> [TASK REQUIREMENTS] In how many lines of the data below does the word "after" appear? Reply with the number and nothing more.

*** DATA EXCERPT ***

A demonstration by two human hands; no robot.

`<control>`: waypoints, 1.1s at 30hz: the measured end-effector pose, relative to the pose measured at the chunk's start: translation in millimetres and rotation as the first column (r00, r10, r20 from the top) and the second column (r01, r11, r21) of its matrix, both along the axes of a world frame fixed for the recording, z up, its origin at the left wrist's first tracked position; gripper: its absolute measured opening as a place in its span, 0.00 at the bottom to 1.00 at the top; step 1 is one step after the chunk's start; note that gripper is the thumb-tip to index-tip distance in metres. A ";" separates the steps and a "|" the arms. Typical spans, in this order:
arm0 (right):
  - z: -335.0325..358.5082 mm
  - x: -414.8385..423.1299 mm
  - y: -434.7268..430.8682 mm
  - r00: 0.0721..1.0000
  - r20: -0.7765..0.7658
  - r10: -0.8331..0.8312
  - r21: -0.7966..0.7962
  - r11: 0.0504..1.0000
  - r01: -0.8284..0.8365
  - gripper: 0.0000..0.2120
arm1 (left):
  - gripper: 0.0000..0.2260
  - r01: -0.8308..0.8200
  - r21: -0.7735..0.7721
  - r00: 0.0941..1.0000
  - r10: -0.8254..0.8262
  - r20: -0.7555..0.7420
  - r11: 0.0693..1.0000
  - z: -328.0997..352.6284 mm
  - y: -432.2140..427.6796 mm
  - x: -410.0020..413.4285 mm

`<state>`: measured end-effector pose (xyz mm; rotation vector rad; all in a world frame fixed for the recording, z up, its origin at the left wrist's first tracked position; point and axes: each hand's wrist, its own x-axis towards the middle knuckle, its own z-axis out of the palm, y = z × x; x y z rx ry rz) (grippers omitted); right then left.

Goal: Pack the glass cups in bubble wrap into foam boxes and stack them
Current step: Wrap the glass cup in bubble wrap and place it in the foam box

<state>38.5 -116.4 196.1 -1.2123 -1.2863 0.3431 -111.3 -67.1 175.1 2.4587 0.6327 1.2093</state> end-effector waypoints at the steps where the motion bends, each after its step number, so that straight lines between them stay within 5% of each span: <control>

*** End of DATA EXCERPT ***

> [THE COMPLETED TASK] 2